On privacy, broader access means Gemini can “see” more of my shared data, so I review sharing and activity settings in Google Workspace.
For Gemini enterprise, admins also need the Calendar API enabled and OAuth set up for actions. Since calendar invites have been flagged as a risk vector, I keep sensitive events on private calendars for now.
5) Enterprise Notes: Setup, API, and Admin Considerations
For Gemini enterprise in Google Workspace, I treat Calendar actions like an integration project. To Connect calendar features, admins typically need the Calendar API enabled and OAuth clients configured (see docs.cloud.google.com/gemini/enterprise/docs/assistant-actions-google).
- Plan OAuth scopes and consent screens to avoid over-permissioning shared calendars.
- Expect staggered rollout; Abner Li notes:
"Feature available for Business Standard, Enterprise, and AI Pro users with rapid rollout."
- Turn on audit/action logs so I can review what Gemini changed across shared calendars.

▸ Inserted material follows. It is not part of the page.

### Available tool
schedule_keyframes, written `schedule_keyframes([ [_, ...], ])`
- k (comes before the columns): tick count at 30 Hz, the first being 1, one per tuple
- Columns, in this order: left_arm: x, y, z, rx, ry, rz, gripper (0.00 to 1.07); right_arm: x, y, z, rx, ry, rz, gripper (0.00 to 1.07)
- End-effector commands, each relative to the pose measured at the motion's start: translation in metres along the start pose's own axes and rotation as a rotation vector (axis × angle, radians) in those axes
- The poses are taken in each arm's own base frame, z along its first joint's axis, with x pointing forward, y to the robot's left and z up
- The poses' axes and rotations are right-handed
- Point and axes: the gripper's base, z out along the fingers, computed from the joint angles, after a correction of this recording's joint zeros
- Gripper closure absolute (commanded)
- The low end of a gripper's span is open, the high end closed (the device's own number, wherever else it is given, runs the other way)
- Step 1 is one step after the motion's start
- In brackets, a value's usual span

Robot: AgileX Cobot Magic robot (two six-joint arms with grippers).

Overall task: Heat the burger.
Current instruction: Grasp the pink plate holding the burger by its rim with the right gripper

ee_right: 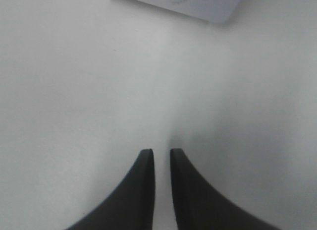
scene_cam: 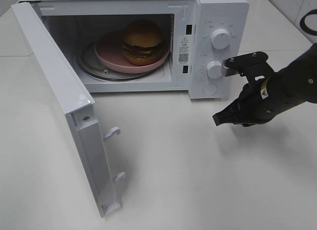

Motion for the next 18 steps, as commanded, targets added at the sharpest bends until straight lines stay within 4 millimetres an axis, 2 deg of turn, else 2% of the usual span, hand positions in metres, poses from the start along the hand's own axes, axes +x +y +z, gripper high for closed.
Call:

- I start with a small pilot on Business Standard or AI Pro seats.
- Keep HR/finance calendars out until tested, since invites/descriptions may still fail.
6) Real-World Use Cases & My Small Experiments
Family calendar, projects, and quick edits
Shortly after the Jan 29, 2026 rollout, I tested how Gemini can search calendars and manage events. For family logistics, I asked: What do I have scheduled on my Family calendar this weekend? and it pulled shared items with no extra setup. For side work, I used create events like “Add deadline to Project-X,” and it landed on the right calendar when I named it.
- Errand edits:
Move my Grocery Trip on my shared calendar to Friday at 5 PM. - Meeting times: pairs well with Gemini’s “best time” suggestions.
- Limitation: 1 manual step—add location/description after creation.
- Productivity settings: standardize names (Family, Work, Project-X).
Abner Li: “Example Gemini prompts include: ‘What do I have scheduled on my Family calendar this weekend?’”
7) Wild Cards, Tangents & A Personal Takeaway
Wild card: the “micromanager” roommate
I joked that a calendar-savvy roommate could use the Gemini app as a shared-chores micromanager—funny, but now plausible with shared access.
Keys to a second mailbox
This upgrade feels like giving your assistant keys to a second mailbox: convenient if you trust it, unsettling if you don’t. I can even imagine Gemini auto-suggesting a weekly family meeting by scanning shared calendars for open blocks—useful, but privacy-sensitive.
Abner Li: “More on Gemini: Gemini details AI Plus limits, rolls out NotebookLM integration on iOS Gemini 3 Flash’s new Agentic Vision improves image responses.”
My takeaway: I’m excited, but cautious—especially as Google AI Pro expands. Quirky tip: keep a “Do Not Touch” private calendar.